__BRIEF__
Should any entry look odd, write it out exactly anyway, along with all the rest.

__DATA IN THIS EXERCISE__
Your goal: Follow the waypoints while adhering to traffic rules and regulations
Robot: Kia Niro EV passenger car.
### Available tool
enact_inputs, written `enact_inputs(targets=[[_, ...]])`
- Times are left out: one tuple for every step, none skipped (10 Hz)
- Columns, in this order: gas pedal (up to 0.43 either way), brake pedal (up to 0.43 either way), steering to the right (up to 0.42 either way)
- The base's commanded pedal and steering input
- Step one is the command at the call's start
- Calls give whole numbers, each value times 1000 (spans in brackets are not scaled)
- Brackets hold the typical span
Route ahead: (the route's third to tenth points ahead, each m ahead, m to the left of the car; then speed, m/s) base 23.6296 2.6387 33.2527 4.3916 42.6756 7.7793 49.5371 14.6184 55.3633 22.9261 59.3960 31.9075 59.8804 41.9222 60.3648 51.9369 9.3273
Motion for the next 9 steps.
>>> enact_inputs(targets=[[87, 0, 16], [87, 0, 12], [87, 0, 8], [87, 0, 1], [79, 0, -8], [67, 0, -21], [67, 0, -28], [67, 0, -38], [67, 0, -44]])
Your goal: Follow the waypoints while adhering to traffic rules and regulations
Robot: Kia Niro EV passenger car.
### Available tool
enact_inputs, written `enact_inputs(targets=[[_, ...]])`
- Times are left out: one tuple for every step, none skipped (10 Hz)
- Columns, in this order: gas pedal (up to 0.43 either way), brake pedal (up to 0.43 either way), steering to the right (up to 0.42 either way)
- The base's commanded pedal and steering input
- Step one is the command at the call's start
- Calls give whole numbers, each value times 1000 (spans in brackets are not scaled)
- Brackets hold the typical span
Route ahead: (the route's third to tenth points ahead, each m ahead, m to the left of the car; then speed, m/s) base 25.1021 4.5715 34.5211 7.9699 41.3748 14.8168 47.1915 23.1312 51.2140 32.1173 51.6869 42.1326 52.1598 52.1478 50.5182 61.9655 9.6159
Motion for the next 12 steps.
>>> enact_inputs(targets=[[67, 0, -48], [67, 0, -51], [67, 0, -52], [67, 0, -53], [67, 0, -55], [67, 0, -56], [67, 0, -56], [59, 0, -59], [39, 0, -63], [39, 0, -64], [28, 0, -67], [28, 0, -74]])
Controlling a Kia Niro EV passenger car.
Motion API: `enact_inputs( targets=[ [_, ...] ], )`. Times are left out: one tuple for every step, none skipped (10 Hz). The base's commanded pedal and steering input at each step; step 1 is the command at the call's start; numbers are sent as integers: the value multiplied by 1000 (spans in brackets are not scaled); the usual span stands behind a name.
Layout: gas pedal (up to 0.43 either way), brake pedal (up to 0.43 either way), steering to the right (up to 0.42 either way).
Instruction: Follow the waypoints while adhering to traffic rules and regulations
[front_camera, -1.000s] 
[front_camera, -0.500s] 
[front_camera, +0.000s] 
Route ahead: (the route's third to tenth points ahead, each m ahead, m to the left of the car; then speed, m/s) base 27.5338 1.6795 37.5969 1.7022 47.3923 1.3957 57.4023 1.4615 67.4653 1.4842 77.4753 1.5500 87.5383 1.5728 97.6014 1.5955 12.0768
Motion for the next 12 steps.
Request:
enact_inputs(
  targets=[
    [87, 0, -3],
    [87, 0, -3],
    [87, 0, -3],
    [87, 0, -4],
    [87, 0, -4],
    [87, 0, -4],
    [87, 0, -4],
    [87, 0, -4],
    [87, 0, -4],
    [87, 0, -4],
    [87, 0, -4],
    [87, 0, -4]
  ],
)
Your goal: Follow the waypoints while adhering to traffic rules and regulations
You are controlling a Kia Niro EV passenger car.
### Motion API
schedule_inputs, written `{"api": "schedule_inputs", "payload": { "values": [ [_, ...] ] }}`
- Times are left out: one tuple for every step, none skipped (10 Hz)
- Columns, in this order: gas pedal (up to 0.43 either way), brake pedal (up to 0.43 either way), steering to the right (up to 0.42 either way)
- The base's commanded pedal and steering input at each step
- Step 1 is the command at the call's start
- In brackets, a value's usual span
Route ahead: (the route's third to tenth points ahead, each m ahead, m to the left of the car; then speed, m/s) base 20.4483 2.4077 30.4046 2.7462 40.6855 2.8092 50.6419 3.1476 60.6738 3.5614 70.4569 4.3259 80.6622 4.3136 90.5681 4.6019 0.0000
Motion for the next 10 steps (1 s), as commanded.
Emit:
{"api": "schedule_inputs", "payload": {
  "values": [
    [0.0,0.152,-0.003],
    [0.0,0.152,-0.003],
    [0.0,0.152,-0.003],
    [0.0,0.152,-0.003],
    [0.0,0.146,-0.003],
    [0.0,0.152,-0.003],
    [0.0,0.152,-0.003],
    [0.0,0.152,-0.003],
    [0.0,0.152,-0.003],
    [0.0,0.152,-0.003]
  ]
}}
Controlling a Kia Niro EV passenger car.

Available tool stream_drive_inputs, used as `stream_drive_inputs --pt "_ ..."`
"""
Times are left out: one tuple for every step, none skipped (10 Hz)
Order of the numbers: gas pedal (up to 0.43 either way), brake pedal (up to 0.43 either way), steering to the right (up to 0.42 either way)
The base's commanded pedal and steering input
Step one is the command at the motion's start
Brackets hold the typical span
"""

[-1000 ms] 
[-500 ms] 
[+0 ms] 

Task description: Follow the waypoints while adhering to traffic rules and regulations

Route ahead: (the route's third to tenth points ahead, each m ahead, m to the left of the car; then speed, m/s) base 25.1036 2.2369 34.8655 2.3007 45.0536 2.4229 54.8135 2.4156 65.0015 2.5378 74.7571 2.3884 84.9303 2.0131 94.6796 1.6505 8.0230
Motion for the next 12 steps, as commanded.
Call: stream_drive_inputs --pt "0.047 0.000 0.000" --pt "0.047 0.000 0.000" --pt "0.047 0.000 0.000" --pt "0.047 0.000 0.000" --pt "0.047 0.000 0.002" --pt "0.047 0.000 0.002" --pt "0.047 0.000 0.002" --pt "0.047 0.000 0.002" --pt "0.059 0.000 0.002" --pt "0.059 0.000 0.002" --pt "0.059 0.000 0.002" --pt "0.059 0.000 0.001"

__SOLVED EXERCISE__
Your goal: Follow the waypoints while adhering to traffic rules and regulations
Robot: Kia Niro EV passenger car.
### Available tool
enact_inputs, written `enact_inputs(targets=[[_, ...]])`
- Times are left out: one tuple for every step, none skipped (10 Hz)
- Columns, in this order: gas pedal (up to 0.43 either way), brake pedal (up to 0.43 either way), steering to the right (up to 0.42 either way)
- The base's commanded pedal and steering input
- Step one is the command at the call's start
- Calls give whole numbers, each value times 1000 (spans in brackets are not scaled)
- Brackets hold the typical span
Route ahead: (the route's third to tenth points ahead, each m ahead, m to the left of the car; then speed, m/s) base 23.6296 2.6387 33.2527 4.3916 42.6756 7.7793 49.5371 14.6184 55.3633 22.9261 59.3960 31.9075 59.8804 41.9222 60.3648 51.9369 9.3273
Motion for the next 9 steps.
>>> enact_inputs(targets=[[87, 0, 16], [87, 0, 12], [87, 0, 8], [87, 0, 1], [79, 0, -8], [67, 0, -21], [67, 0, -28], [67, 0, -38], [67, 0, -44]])
Your goal: Follow the waypoints while adhering to traffic rules and regulations
Robot: Kia Niro EV passenger car.
### Available tool
enact_inputs, written `enact_inputs(targets=[[_, ...]])`
- Times are left out: one tuple for every step, none skipped (10 Hz)
- Columns, in this order: gas pedal (up to 0.43 either way), brake pedal (up to 0.43 either way), steering to the right (up to 0.42 either way)
- The base's commanded pedal and steering input
- Step one is the command at the call's start
- Calls give whole numbers, each value times 1000 (spans in brackets are not scaled)
- Brackets hold the typical span
Route ahead: (the route's third to tenth points ahead, each m ahead, m to the left of the car; then speed, m/s) base 25.1021 4.5715 34.5211 7.9699 41.3748 14.8168 47.1915 23.1312 51.2140 32.1173 51.6869 42.1326 52.1598 52.1478 50.5182 61.9655 9.6159
Motion for the next 12 steps.
>>> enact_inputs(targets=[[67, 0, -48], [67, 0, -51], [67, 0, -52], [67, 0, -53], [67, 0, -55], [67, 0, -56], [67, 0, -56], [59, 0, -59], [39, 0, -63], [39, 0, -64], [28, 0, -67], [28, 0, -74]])
Controlling a Kia Niro EV passenger car.
Motion API: `enact_inputs( targets=[ [_, ...] ], )`. Times are left out: one tuple for every step, none skipped (10 Hz). The base's commanded pedal and steering input at each step; step 1 is the command at the call's start; numbers are sent as integers: the value multiplied by 1000 (spans in brackets are not scaled); the usual span stands behind a name.
Layout: gas pedal (up to 0.43 either way), brake pedal (up to 0.43 either way), steering to the right (up to 0.42 either way).
Instruction: Follow the waypoints while adhering to traffic rules and regulations
[front_camera, -1.000s] 
[front_camera, -0.500s] 
[front_camera, +0.000s] 
Route ahead: (the route's third to tenth points ahead, each m ahead, m to the left of the car; then speed, m/s) base 27.5338 1.6795 37.5969 1.7022 47.3923 1.3957 57.4023 1.4615 67.4653 1.4842 77.4753 1.5500 87.5383 1.5728 97.6014 1.5955 12.0768
Motion for the next 12 steps.
Request:
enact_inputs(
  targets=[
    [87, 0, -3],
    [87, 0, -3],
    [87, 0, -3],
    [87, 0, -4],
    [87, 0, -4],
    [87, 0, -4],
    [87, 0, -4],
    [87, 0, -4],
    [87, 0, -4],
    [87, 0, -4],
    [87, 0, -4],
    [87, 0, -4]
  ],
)
Your goal: Follow the waypoints while adhering to traffic rules and regulations
You are controlling a Kia Niro EV passenger car.
### Motion API
schedule_inputs, written `{"api": "schedule_inputs", "payload": { "values": [ [_, ...] ] }}`
- Times are left out: one tuple for every step, none skipped (10 Hz)
- Columns, in this order: gas pedal (up to 0.43 either way), brake pedal (up to 0.43 either way), steering to the right (up to 0.42 either way)
- The base's commanded pedal and steering input at each step
- Step 1 is the command at the call's start
- In brackets, a value's usual span
Route ahead: (the route's third to tenth points ahead, each m ahead, m to the left of the car; then speed, m/s) base 20.4483 2.4077 30.4046 2.7462 40.6855 2.8092 50.6419 3.1476 60.6738 3.5614 70.4569 4.3259 80.6622 4.3136 90.5681 4.6019 0.0000
Motion for the next 10 steps (1 s), as commanded.
Emit:
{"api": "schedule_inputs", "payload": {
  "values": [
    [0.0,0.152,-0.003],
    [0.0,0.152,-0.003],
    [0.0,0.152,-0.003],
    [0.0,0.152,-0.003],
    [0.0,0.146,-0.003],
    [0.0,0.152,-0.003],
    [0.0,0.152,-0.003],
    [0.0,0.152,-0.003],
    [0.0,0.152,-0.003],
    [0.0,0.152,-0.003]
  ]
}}
Controlling a Kia Niro EV passenger car.

Available tool stream_drive_inputs, used as `stream_drive_inputs --pt "_ ..."`
"""
Times are left out: one tuple for every step, none skipped (10 Hz)
Order of the numbers: gas pedal (up to 0.43 either way), brake pedal (up to 0.43 either way), steering to the right (up to 0.42 either way)
The base's commanded pedal and steering input
Step one is the command at the motion's start
Brackets hold the typical span
"""

[-1000 ms] 
[-500 ms] 
[+0 ms] 

Task description: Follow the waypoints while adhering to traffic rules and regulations

Route ahead: (the route's third to tenth points ahead, each m ahead, m to the left of the car; then speed, m/s) base 25.1036 2.2369 34.8655 2.3007 45.0536 2.4229 54.8135 2.4156 65.0015 2.5378 74.7571 2.3884 84.9303 2.0131 94.6796 1.6505 8.0230
Motion for the next 12 steps, as commanded.
Call: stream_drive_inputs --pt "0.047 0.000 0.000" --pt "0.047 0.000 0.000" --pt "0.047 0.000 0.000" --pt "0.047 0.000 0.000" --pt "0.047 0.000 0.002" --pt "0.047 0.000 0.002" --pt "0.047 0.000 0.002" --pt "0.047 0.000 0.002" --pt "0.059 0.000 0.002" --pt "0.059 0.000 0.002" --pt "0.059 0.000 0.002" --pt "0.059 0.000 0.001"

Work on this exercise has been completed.